Here are two final points I’d like to make:

• In Skilling’s talk where he showed the weird behaviour of the entropic prior, this was mostly caused by the extra “information geometry” factor and not the entropy factor.
• Note that this version of an entropic prior has no relation to the “prior over images” from 1980s-style “MaxEnt image reconstruction”. That prior does not have any special status and there is no good reason to use it! I wish it wasn’t in introductory textbooks, waiting to confuse everybody. I am a senior lecturer in the Department of Statistics at The University of Auckland. Any opinions expressed here are mine and are not endorsed by my employer.
This entry was posted in Entropy, Inference, Information and tagged , . Bookmark the permalink.

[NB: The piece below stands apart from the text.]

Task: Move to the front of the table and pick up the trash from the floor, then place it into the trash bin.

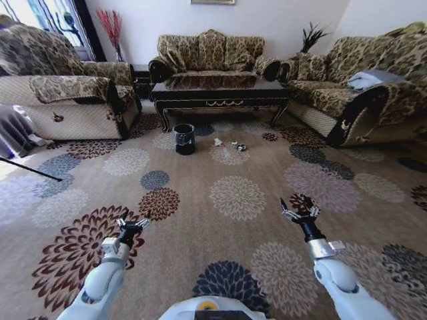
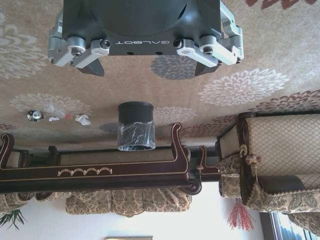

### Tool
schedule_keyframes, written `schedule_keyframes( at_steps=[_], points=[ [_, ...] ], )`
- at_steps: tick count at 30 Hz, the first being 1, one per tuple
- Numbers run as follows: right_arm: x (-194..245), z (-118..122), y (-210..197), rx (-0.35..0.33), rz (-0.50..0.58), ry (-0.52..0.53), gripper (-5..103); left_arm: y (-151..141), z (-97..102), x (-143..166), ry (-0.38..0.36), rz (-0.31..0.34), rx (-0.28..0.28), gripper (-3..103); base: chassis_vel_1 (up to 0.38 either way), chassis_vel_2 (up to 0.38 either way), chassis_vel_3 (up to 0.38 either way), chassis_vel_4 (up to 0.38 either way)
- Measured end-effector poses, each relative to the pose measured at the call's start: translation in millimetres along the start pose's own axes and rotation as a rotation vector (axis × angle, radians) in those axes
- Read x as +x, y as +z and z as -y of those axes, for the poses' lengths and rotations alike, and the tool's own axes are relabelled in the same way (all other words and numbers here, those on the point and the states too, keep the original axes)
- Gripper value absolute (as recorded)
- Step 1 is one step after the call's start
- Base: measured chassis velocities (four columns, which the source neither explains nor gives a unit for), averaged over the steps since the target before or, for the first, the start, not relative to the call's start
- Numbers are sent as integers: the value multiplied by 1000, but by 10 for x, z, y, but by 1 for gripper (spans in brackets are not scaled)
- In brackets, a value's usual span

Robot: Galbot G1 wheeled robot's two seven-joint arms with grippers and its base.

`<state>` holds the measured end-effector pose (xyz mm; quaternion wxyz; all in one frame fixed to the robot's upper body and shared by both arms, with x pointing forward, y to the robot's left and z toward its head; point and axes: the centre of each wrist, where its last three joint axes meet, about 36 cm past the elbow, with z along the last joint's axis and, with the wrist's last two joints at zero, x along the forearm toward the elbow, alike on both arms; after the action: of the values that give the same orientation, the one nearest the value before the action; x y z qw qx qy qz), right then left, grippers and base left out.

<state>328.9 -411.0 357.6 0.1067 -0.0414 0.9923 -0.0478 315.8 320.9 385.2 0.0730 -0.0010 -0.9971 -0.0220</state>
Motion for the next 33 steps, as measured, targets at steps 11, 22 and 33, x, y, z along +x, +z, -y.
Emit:
schedule_keyframes(
  at_steps=[11,22,33],
  points=[
    [-7,1,-3,0,3,-3,100,0,-1,-4,-1,-1,0,100,0,0,0,0],
    [6,-2,-1,11,-17,-20,100,26,-7,-4,-3,70,20,100,0,0,0,0],
    [20,-19,13,13,-11,-39,100,40,-10,-4,-1,81,10,100,-4,6,5,-4]
  ],
)
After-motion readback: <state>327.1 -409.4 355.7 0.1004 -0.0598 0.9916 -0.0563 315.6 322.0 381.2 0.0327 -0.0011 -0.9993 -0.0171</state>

### 3 Responses to Entropic priors are okay (but you probably shouldn’t use them)

1. scriminus says:

Sounds like an interesting meeting! Do you know if they are making slides public?
I’ve read a bit about information geometry too, but struggled to get beyond the theory. I’d be curious to see an example of it being used in the wild.

2. Brendon J. Brewer says:

MaxEnt is great fun. You get a great mix of awesome insight and strangeness. This one was a bit stressful due to being on the organising committee, and having an overly ambitious schedule. But it’s worth going to one if you get the chance.

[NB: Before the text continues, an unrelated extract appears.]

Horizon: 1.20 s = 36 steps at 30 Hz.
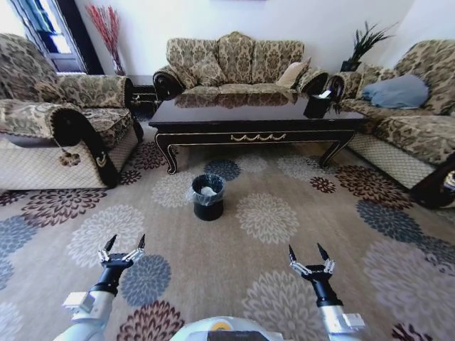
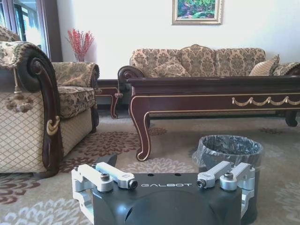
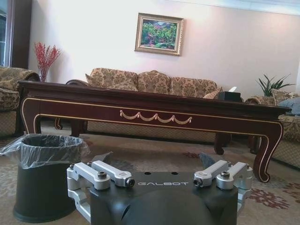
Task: Move to the front of the table and pick up the trash from the floor, then place it into the trash bin.
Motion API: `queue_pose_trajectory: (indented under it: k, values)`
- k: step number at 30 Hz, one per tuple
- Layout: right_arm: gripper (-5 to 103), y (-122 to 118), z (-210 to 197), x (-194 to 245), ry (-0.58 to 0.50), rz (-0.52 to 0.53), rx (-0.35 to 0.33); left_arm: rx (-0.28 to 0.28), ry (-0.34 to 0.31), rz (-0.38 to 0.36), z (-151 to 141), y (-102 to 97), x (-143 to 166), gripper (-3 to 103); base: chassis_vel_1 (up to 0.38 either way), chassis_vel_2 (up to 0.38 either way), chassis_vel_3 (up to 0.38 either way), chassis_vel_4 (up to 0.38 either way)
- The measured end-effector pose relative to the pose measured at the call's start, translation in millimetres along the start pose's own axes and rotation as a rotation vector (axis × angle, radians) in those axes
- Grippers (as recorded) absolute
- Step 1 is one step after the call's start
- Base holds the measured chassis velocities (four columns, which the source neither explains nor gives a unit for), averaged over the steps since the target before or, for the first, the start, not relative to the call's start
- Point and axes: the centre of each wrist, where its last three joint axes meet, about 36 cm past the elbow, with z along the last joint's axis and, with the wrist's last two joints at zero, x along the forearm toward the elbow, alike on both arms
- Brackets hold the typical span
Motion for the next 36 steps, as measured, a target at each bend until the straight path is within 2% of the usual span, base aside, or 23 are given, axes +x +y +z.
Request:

I don’t know much about information geometry either except for when people use it as a justification for a Jeffreys prior (the square root of det G type). There was a guy giving a talk about how he used it in some data analysis problems, but my impression was that standard Bayesian analysis would have been more appropriate.

3. Prasanna K Gyawali (@pk_gyawali) says:

Can you suggest some simple resources for starter in entropic prior? I have seen people using it to maximize the information content of parameters. Can’t this be a prior instead of N(0,I) when I want to do variational inference or etc. Would love to hear your thoughts.